Author: gj_armitage@yahoo.com

Copyright (c) 2001, Grenville Armitage

1. Summary:

 gmodstat supports post-analysis of QuakeIII Arena server
 logfiles to extract things like playing time trends, histograms
 of ping times as perceived by clients, the domains from which
 different clients connect, and the percentage of clients who
 may be playing from home and using NAT boxes.

 Servers must be running the gmod1.0 server mod (or something
 equivalent) to generate the additional logfile entries
 required by gmodstat.

 gmodstat was initially developed in a Win32 environment under
 MS Visual C++, but most subsequent development has occurred
 under FreeBSD using KDevelop 1.4.  Installation instructions are
 included in section 2 for compiling gmodstat under *nix-like
 environments and Win32/MS Visual C++.

 gmodstat is released under the GNU General Public License,
 Version 2, 1991.

 gmodstat compiles 'out of the box' under FreeBSD4.3
 and Win32/MS Visual C++ environments. It requires no
 special libraries, and should compile under other *nix
 environments.

 The rest of this file contains:

     Section 2:  Installation
     Section 3:  Intial startup
     Section 4:  The basic definition of a client
     Section 5:  IP address to domain name mappings
     Section 6:  NAT and Home User estimations
     Section 7:  Ping histograms
     Section 8:  Played time histograms and charts
     Section 9:  General game statistics
     Section 10: Other stuff
     Section 11: Conclusion
     Appendix A: New logfile tokens
     Appendix B: Release summary


2. Installation under *nix or Win32

2.1 Under FreeBSD/*nix environments

 The current development environment for gmodstat is
 FreeBSD4.3 with KDevelop 1.4, a free, X11-based C/C++
 development tool. KDevelop automagically adds tools to
 create an appropriate makefile, with which you
 can generate a running executable. (I have not verified
 whether gmodstat can or cannot be compiled under anything
 other than FreeBSD4.3 or Win32, but I'd be interested in
 hearing experiences.)  The following installation steps
 apply to *nix environments.

 The basic distribution is a gzipped tarfile named
 gmodstat-0.2.1.tar.gz, which creates a subdirectory
 ./gmodstat-0.2.1 when gunzipped/untar'ed. Once the
 tarfile is unpacked, perform the following steps:

 > cd ./gmodstat-0.2.1
 > ./configure
 > cd gmodstat
 > make

 "./configure" will spend a minute or so inspecting
 your system, compiler settings, etc and generating
 appropriate makefiles. Once this has completed successfully,
 you move into the source subdirectory and run "make"
 to actually compile gmodstat.

 You can then either copy gmodstat to somewhere more
 convenient in your path, or use "make install" to
 automatically copy gmodstat into /usr/local/bin.
 (An alternate installation location can be specified
 during the configuration stage. If you wish to install
 into //bin then execute "./configure --prefix=//"
 instead of "./configure" before compiling. "make install"
 will then copy gmodstat to //bin/gmodstat.)

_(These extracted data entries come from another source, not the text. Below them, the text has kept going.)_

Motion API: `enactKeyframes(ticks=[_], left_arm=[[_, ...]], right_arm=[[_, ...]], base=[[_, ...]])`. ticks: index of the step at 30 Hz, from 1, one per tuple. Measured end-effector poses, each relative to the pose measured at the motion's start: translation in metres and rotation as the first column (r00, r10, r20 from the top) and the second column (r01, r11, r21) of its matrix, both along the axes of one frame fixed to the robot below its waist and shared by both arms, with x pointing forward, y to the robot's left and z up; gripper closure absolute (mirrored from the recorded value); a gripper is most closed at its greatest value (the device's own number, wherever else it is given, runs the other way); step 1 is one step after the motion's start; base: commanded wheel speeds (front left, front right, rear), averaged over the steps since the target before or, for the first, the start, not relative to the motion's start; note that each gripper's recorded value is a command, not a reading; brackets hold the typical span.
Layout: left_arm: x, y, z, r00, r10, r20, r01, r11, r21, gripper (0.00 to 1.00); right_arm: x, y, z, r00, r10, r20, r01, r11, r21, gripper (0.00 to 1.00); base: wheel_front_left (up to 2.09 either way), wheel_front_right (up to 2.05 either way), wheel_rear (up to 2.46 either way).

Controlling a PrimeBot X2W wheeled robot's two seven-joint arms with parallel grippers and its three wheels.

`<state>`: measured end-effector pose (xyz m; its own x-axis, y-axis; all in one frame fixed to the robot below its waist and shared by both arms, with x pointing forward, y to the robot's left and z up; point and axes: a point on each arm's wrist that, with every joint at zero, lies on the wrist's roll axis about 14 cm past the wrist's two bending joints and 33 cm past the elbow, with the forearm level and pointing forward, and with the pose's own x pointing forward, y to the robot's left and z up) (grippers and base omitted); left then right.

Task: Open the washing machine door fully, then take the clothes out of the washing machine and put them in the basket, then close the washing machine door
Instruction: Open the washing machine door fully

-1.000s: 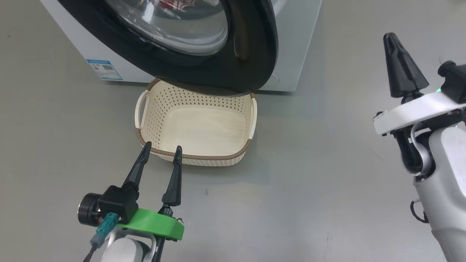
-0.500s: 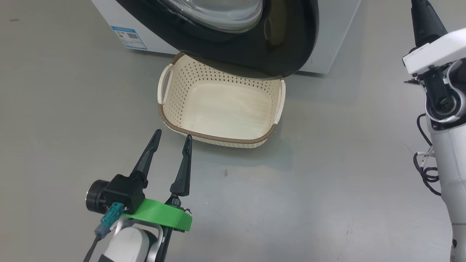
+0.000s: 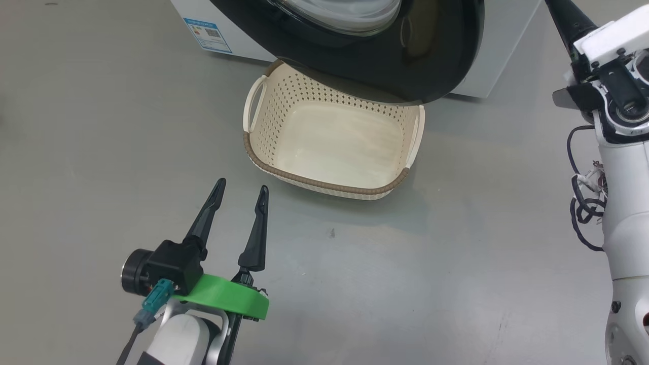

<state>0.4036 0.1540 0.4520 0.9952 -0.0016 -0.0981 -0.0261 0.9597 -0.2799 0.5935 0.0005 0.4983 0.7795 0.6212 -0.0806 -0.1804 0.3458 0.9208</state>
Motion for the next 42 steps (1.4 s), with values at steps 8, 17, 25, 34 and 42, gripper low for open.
enactKeyframes(ticks=[8, 17, 25, 34, 42], left_arm=[[-0.002, 0.001, 0.001, 1.0, 0.004, -0.001, -0.004, 1.0, -0.005, 0.0], [-0.003, -0.001, -0.001, 1.0, 0.003, -0.006, -0.003, 1.0, -0.003, 0.0], [-0.003, 0.0, -0.003, 1.0, 0.006, -0.015, -0.006, 1.0, -0.002, 0.0], [-0.004, 0.003, -0.006, 0.999, 0.019, -0.026, -0.019, 1.0, -0.002, 0.0], [-0.004, 0.007, -0.007, 0.999, 0.031, -0.029, -0.031, 1.0, 0.002, 0.0]], right_arm=[[-0.003, 0.016, 0.005, 0.992, 0.099, -0.079, -0.093, 0.993, 0.075, 1.0], [-0.009, 0.032, 0.008, 0.969, 0.205, -0.139, -0.188, 0.974, 0.123, 1.0], [-0.016, 0.046, 0.005, 0.935, 0.299, -0.192, -0.272, 0.95, 0.153, 1.0], [-0.02, 0.057, 0.002, 0.9, 0.368, -0.234, -0.333, 0.926, 0.178, 1.0], [-0.026, 0.064, -0.003, 0.872, 0.414, -0.262, -0.372, 0.907, 0.197, 1.0]], base=[[0.0, 0.0, 0.0], [0.0, 0.0, 0.0], [0.0, 0.0, 0.0], [0.0, 0.0, 0.0], [0.0, 0.0, 0.0]])
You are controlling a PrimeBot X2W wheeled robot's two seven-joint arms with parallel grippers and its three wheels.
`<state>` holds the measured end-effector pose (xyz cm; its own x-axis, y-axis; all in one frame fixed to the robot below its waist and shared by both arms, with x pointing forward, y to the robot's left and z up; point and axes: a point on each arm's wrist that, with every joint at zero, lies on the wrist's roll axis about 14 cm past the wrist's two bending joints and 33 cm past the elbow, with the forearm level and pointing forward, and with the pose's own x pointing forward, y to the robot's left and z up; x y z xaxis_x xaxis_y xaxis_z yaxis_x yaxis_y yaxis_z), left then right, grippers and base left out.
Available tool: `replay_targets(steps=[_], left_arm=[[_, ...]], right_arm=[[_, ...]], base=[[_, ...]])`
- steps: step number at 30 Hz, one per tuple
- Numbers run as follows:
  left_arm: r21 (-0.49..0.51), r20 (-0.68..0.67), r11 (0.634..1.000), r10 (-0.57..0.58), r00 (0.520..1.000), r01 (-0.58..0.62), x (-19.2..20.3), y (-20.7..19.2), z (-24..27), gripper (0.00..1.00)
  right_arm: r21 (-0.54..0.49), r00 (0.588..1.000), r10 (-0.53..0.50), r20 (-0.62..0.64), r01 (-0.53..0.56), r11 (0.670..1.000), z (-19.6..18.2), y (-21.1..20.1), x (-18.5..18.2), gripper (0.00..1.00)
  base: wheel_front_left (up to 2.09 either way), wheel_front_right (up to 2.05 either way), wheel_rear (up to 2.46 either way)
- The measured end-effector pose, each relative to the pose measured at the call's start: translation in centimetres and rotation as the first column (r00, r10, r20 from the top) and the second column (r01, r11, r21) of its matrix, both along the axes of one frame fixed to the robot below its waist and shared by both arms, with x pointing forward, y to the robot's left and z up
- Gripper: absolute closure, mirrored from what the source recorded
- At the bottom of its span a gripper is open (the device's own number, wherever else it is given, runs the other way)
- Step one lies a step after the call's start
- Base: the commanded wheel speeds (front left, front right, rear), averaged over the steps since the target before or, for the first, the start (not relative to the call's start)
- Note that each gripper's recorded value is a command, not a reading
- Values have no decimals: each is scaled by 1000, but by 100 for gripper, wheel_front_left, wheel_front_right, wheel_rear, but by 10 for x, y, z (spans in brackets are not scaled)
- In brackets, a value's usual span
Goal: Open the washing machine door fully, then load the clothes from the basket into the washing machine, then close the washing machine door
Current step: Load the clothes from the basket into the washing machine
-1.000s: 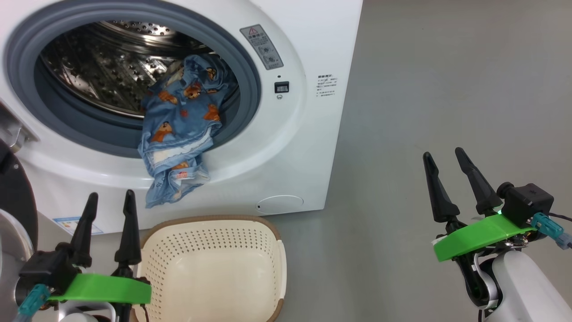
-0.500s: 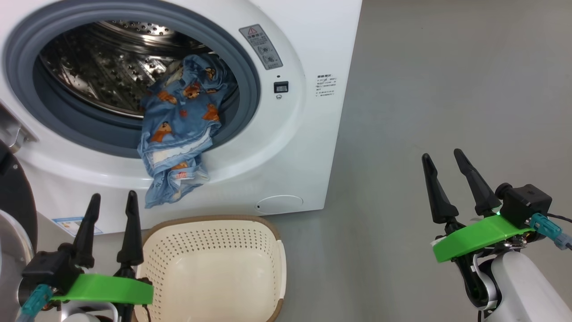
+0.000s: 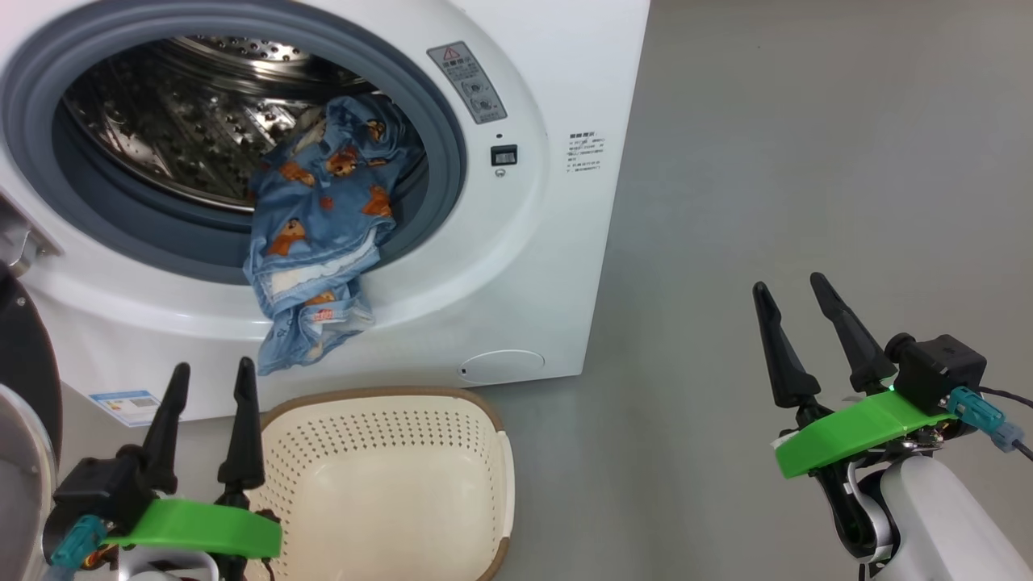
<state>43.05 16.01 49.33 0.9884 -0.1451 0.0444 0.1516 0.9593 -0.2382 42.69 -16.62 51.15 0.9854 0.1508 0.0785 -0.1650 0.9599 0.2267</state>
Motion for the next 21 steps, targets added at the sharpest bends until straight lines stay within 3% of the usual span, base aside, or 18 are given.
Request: replay_targets(steps=[11,21], left_arm=[[20,-162,999,-22,987,25,12,-2,-43,0],[52,-339,997,-35,940,55,47,1,-93,0]], right_arm=[[-2,999,-5,-35,5,1000,-14,-2,2,0],[0,997,-20,-75,20,1000,-33,-4,16,0]], base=[[0,0,0],[0,0,0]])
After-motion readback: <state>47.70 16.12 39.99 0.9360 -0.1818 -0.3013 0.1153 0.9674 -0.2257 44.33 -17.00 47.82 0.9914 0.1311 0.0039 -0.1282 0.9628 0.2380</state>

 Executing "make clean" in ./gmodstat-0.2.1/gmodstat will
 subsequently remove all intermediate object files.

 KDevelop 1.4's gmodstat.kdevprj file is also supplied,
 in case it helps you do further development of gmodstat.

2.2 Under Win32/MS Visual C++

 I've supplied sample Visual C++ 6.0 project/workspace files
 ./gmodstat-0.2.1/gmodstat.dsp and ./gmodstat-0.2.1/gmodstat.dsw

 If you have Visual C++, you should be able to use WinZip
 (or similar) to unpack/untar the gmodstat distribution,
 then go into the ./gmodstat-0.2.1 folder and double-click
 on gmodstat.dsw to start start Visual C++. Tell Visual C++
 to "build" and a Win32 version of gmodstat should be built.
 (At least, it worked for me on a Windows 2000 system.
 No promises it'll work on every Win32 platform, although
 I imagine it should.)

 The gmodstat executable (in ./gmodstat-0.2.1/Debug) must be
 run from a console window (or from within Visual C++).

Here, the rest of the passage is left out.